强制要约收购制度,在并购领域又被称作平等机会制度(Equal Opportunity Rule), [1]首创于20世纪七十年代初期英国的《并购守则》(City Code on Takeovers and Mergers)。[2]《并购守则》第9条对强制要约收购制度进行了规定:“若收购人及其一致行动人受让上市公司股份,从而持有上市公司有表决权股份超过百分之三十,或已持有超过百分之三十而低于百分之五十的有表决权股份而继续增持,则收购人应向上市公司全部其他股东发出全面要约收购其他全部剩余股份。”[3]此后,强制要约收购制度逐渐被许多国家移植。2004年欧盟实施了《欧盟要约收购指令》(Directive2004/25/E C of the European Parliament and of the Council of21April2004ontakeoverbids),要求所有欧盟成员国采用强制要约收购制度。[4]除欧盟成员国外,澳大利亚、俄罗斯、新加坡、南非、瑞士、加拿大、日本亦采用了此项制度。[5]上世纪九十年代初,中国也移植了强制要约收购制度。1993年,《股票交易与发行暂行管理条例》首次明确规定了强制要约收购制度,[6]1999年该制度被正式写入《中国人民共和国证券法》, [7]2002年《上市公司收购管理办法》为该制度进行了更为详细的规定。[8]
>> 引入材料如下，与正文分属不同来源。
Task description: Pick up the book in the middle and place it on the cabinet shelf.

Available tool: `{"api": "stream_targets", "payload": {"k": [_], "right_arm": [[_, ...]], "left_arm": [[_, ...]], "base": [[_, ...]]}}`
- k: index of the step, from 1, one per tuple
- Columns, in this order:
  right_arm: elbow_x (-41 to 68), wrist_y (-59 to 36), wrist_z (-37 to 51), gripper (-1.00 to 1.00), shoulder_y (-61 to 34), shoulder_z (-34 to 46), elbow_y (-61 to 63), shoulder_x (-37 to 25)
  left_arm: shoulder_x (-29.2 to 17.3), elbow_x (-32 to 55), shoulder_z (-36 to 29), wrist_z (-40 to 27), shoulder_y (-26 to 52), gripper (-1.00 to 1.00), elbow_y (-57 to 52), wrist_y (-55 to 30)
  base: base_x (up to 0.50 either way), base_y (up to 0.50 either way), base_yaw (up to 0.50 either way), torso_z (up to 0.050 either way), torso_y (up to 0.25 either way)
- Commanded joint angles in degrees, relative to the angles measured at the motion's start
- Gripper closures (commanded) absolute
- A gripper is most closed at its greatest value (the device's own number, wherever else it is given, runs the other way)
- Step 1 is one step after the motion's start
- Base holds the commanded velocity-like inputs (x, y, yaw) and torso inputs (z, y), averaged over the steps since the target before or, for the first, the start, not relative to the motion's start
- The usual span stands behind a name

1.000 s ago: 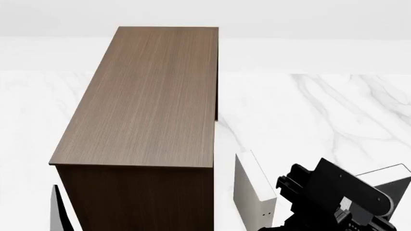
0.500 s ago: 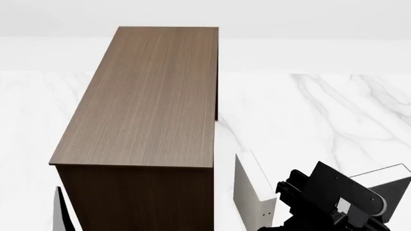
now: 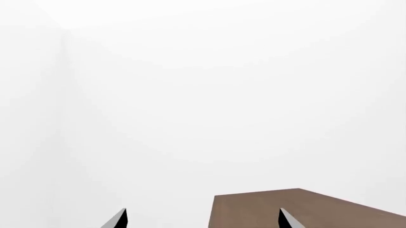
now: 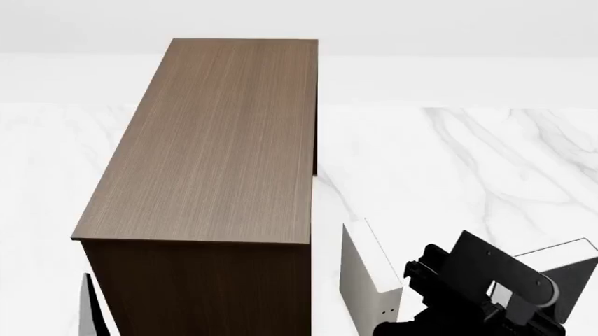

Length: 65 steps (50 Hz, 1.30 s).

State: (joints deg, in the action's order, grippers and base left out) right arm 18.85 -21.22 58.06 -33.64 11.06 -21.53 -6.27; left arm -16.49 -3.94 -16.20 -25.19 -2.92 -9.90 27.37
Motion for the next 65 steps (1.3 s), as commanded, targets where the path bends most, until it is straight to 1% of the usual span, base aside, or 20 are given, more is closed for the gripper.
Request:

移植之初,中国的强制要约收购制度遵循了英国的原有路径,[9]但随后该制度在中国被多次修订,与英国原制度有了巨大的差别。主要的修订是扩大了强制要约收购义务的豁免范围。有学者认为,中国之所以对强制要约收购制度进行如此修订,其原因是原英式的强制要约收购制度无法适应中国欠发达的并购市场。[10]上世纪九十年代中国国有企业运营效率低下,鉴于并购有其自带的约束作用(disciplinary effect),中国的经济环境需要更多的并购以降低国有企业代理成本,从而提升国有企业的运营效率。[11]而英式的强制要约收购义务的高昂收购成本,会阻却潜在的收购者进行收购。[12]因此,强制要约收购义务的豁免范围被屡屡扩大,以减少原英式强制要约收购义务对并购的阻却影响,从而促进并购的发生,满足中国经济环境对并购的需求。[13]
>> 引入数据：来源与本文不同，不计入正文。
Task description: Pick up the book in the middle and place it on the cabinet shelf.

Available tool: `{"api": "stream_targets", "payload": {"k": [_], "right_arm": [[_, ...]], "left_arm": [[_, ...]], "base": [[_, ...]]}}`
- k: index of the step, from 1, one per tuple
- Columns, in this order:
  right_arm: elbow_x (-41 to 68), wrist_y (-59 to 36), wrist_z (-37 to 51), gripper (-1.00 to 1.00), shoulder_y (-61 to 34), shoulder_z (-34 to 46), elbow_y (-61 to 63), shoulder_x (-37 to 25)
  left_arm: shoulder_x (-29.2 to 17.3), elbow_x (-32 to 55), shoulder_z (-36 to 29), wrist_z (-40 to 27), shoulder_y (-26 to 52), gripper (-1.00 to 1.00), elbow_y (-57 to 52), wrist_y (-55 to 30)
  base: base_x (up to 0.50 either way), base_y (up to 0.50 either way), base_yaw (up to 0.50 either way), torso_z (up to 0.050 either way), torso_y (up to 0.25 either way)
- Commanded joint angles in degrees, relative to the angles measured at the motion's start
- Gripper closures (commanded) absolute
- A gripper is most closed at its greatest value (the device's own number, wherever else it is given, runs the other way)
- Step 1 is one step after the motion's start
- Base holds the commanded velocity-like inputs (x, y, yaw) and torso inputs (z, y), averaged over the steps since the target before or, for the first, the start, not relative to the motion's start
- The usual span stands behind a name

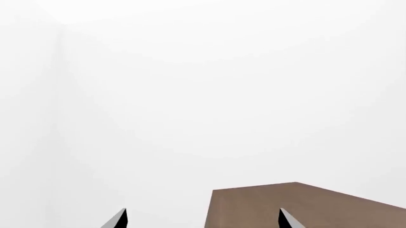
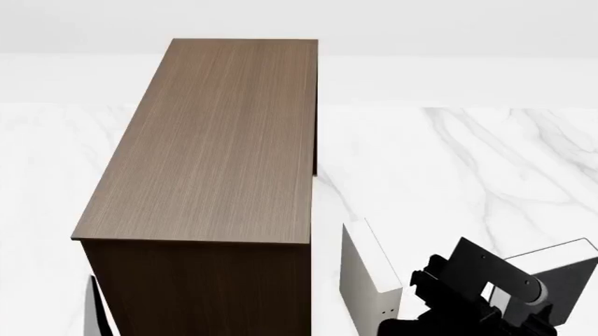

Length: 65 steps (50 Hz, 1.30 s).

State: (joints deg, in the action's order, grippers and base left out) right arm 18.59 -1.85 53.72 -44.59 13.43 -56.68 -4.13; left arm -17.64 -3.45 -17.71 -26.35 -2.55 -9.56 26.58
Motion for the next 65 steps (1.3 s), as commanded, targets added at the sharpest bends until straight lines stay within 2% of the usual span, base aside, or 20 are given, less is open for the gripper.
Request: {"api": "stream_targets", "payload": {"k": [1,13,14,29,39,50,65], "right_arm": [[-1.2,5.3,-2.3,-1.00,-3.3,-1.0,-9.4,1.8],[-1.6,9.9,-3.9,-1.00,-6.5,-0.6,-18.0,2.6],[-1.8,9.7,-3.8,1.00,-6.5,-0.5,-18.0,2.6],[-3.6,7.6,-4.4,1.00,-6.0,1.2,-15.3,2.6],[-3.9,-2.9,-1.0,1.00,1.6,3.7,11.0,-1.7],[-5.9,-11.8,5.0,1.00,5.8,4.3,39.5,-8.2],[-7.8,-19.3,8.1,1.00,6.1,4.3,60.2,-13.1]], "left_arm": [[0.9,-0.8,1.0,1.1,-0.1,-1.00,0.1,0.1],[0.7,-0.8,0.7,0.9,0.0,-1.00,0.4,0.1],[0.7,-0.8,0.7,0.9,0.0,-1.00,0.4,0.1],[0.4,-0.9,0.4,0.6,0.0,-1.00,0.4,0.1],[0.3,-0.9,0.3,0.3,0.0,-1.00,0.2,0.1],[0.1,-1.0,0.3,0.0,0.1,-1.00,-0.4,-0.5],[-0.1,-0.9,0.3,-0.4,0.3,-1.00,-0.5,-0.8]], "base": [[0.00,0.00,0.00,0.000,0.000],[0.00,0.00,0.00,0.000,0.000],[0.00,0.00,0.00,0.000,0.000],[0.00,0.00,0.00,0.000,0.001],[0.00,0.00,0.00,0.000,0.000],[0.00,0.00,0.00,0.000,0.003],[0.00,0.00,0.00,0.000,0.001]]}}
不少学者认为对强制要约收购制度的修订有其合理性,但是许多学者也对该修订进行了批评。[14]部分学者认为豁免导致小股东无法在收购发生时将其持有的股份售与收购者从而分享收购溢价并退出公司,因此如果并购后上市公司经营变差,或被新的控制者“隧道挖掘”(tunnelling),那么小股东会遭受损失。此外,豁免的范围太大,强制要约收购制度“筛除低效率收购者”的作用(下文详述)无法发挥,因此无效率收购会发生,小股东的经济利益也会蒙受损失。因此,许多学者认为,该修订使强制要约收购制度偏离了英国的路径,所以无法实现小股东经济收益最大化的原立法目的。

就理论层面而言,上述对该修订的批评皆基于静态模式理论。根据静态模式理论,在并购发生之时,有必要让小股东最大化其收益。[15]而与之相反,动态模式理论的西方学者认为,由于并购有约束作用,并购能够提升公司的经营效率,因此并购越多,小股东收益则越大;[16]如果并购大量发生,即便小股东无法在并购发生时分享收购溢价并退出公司,小股东也不会遭受经济损失。因此,从逻辑上来说,倘若动态模式理论能够解释并适用于中国的强制要约收购制度,那么上述针对该修订的批评就失去了理论基础。然而,由于前人研究尚未对该问题进行实证证明,所以很难对该修订是否合理下定论。因此,确有必要利用实证证据研究中国修订后的强制要约收购制度能否提升被收购公司的经营效率。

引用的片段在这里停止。